Throughout my reading of debates between (American) immigration restrictionists and immigration anti-restrictionists, I have never remembered hearing the typical economist’s view: the view that something must be done until its marginal costs reach its marginal benefits.
Here I take Sailer’s citizenist view on what is meant by marginal costs and marginal benefits: total marginal costs and benefits to the citizens of a country.
What are the marginal costs of Asian immigration? Political liberalism, firstly and foremostly. Asians are a third more liberal than Blacks and Hispanics, and this cannot have a positive impact on the future of the country.
What are the marginal benefits of Asian immigration? Lower crime, more innovation, more and cheaper skilled professionals.
Do the marginal costs of Asian immigration exceed the marginal benefits? It’s not at all clear at the present. The most important marginal costs can be mitigated by increasing the time necessary for naturalization to twenty years in place of the current five. In the long run, it may well be that Asian immigration over the next twenty years was a mistake, though it seems that Chinese immigration has so far been beneficial for New York City. Indeed, you could see numerous Chinese faces in Times Square last New Year’s Eve. It’s interesting Steve Sailer didn’t write about that.
What are the marginal costs of Pakistani immigration? Firstly and foremost, terrorism. Pakistanis perpetrated the deadliest terrorist attack (despite it being eagerly blamed on White men by the usual suspects in the fog of early reporting) in America since 9/11. Secondly, clannishness. Pakistanis are a clannish and a religious people; they often cluster in families of hundreds in American towns via chain migration. The Pakistani-Americans I have met have also struck me as generally less sophisticated than their Indian equivalents.
What are the marginal benefits of Pakistani immigration? More and cheaper taxi drivers, more and cheaper skilled professionals.

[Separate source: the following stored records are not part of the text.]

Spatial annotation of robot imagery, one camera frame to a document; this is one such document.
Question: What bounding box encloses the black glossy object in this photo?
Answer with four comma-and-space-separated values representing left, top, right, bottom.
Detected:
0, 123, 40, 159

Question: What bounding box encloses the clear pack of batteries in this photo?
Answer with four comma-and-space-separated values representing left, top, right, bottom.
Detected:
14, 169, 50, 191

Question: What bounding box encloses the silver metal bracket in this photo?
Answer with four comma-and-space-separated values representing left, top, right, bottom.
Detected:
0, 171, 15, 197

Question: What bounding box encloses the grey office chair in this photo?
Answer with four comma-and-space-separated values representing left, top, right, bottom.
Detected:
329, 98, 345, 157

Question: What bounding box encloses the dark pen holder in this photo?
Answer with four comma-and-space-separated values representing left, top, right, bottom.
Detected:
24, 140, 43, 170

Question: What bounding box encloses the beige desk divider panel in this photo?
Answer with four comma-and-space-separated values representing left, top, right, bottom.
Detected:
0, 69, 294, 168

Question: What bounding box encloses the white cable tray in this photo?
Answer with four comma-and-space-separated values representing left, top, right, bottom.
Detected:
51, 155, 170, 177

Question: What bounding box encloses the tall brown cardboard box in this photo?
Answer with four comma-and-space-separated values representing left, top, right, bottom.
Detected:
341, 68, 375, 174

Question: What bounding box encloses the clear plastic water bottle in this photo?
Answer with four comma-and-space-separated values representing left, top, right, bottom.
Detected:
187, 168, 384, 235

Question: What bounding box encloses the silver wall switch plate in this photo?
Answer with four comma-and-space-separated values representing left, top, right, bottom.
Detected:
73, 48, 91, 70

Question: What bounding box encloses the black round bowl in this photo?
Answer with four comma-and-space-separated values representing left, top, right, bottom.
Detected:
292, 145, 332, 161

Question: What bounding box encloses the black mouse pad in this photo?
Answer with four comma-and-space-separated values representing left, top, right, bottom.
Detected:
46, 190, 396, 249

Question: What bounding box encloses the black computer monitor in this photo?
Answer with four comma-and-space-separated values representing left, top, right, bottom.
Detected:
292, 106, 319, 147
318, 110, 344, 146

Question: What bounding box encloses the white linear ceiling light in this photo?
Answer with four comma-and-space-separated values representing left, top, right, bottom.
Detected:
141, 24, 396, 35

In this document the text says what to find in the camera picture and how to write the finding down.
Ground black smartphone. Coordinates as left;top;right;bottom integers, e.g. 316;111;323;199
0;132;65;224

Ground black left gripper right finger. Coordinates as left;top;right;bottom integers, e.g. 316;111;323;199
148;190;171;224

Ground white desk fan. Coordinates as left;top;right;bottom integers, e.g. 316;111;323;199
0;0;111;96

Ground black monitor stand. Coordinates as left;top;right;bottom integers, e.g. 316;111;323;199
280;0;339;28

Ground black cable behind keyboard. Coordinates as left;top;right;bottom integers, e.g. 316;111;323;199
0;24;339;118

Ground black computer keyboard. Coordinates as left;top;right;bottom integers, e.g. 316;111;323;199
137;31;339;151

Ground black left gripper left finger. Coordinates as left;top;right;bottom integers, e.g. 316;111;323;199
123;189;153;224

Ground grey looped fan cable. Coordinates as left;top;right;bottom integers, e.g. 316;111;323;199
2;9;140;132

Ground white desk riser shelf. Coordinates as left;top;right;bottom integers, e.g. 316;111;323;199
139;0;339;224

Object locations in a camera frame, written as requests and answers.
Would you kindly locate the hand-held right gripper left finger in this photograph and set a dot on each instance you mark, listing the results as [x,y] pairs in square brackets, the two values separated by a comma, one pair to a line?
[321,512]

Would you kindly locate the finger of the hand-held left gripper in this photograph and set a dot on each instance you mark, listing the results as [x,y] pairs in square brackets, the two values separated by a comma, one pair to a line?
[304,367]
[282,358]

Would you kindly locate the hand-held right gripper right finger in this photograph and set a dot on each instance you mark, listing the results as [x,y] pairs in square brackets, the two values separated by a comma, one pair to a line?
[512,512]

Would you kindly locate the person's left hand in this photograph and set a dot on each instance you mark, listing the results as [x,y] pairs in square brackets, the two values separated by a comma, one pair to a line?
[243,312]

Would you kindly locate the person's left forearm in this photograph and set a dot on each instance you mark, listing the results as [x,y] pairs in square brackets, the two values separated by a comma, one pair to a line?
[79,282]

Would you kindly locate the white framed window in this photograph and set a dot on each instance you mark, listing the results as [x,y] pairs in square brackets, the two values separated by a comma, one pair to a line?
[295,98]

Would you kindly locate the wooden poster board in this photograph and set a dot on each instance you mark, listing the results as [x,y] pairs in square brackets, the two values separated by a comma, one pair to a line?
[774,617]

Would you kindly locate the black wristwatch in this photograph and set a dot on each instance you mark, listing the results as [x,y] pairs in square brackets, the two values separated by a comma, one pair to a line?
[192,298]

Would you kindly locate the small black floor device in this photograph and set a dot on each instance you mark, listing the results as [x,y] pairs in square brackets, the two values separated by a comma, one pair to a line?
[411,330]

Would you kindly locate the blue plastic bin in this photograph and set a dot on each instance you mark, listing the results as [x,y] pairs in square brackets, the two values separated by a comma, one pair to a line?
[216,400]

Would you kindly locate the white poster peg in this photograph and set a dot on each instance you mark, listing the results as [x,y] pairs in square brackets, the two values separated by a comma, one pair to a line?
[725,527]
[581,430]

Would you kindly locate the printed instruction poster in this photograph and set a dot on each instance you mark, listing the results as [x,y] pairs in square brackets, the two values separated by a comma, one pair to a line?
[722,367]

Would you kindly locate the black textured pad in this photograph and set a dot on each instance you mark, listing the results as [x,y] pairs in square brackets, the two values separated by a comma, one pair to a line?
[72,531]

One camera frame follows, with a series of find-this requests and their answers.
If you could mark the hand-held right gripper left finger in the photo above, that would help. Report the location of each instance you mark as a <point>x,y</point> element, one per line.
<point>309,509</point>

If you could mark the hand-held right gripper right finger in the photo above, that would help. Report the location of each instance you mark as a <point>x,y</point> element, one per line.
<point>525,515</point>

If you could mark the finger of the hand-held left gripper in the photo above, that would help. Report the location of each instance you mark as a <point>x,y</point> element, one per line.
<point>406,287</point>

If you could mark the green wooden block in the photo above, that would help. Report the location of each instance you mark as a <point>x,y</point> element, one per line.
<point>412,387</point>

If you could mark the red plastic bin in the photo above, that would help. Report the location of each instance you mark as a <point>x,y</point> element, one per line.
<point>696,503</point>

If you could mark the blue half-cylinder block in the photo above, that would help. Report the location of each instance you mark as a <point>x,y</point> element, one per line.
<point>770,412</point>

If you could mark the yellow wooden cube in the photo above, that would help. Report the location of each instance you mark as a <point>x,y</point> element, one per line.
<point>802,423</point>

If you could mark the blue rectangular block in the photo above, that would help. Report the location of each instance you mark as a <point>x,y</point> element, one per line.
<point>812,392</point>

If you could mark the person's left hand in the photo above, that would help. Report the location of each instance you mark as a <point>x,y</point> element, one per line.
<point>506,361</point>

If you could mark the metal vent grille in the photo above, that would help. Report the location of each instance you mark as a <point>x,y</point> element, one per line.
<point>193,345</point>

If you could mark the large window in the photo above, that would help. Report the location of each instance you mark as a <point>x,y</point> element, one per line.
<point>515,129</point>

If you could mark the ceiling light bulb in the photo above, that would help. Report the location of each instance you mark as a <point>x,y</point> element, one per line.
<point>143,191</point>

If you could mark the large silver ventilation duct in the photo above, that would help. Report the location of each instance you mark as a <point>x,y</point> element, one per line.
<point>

Do the marginal costs of Pakistani immigration exceed the marginal benefits to the citizens of the United States? The answer is either “almost” or “yes”. Clearly, Pakistani migration to the United States should be more selected and tightened with a strong focus on skilled migration, if it is not to be banned entirely and replaced by superior-quality Indian immigration.
Mexican immigration, due to housing construction restrictions and the end of the 2000s housing boom, seems to be an issue that solved itself over the past decade or so. Nevertheless, Mexican immigration provides few marginal costs or benefits to the citizens of the United States.
While my examples are only preliminary, it is clear that this marginal costs/benefits approach should be used more often.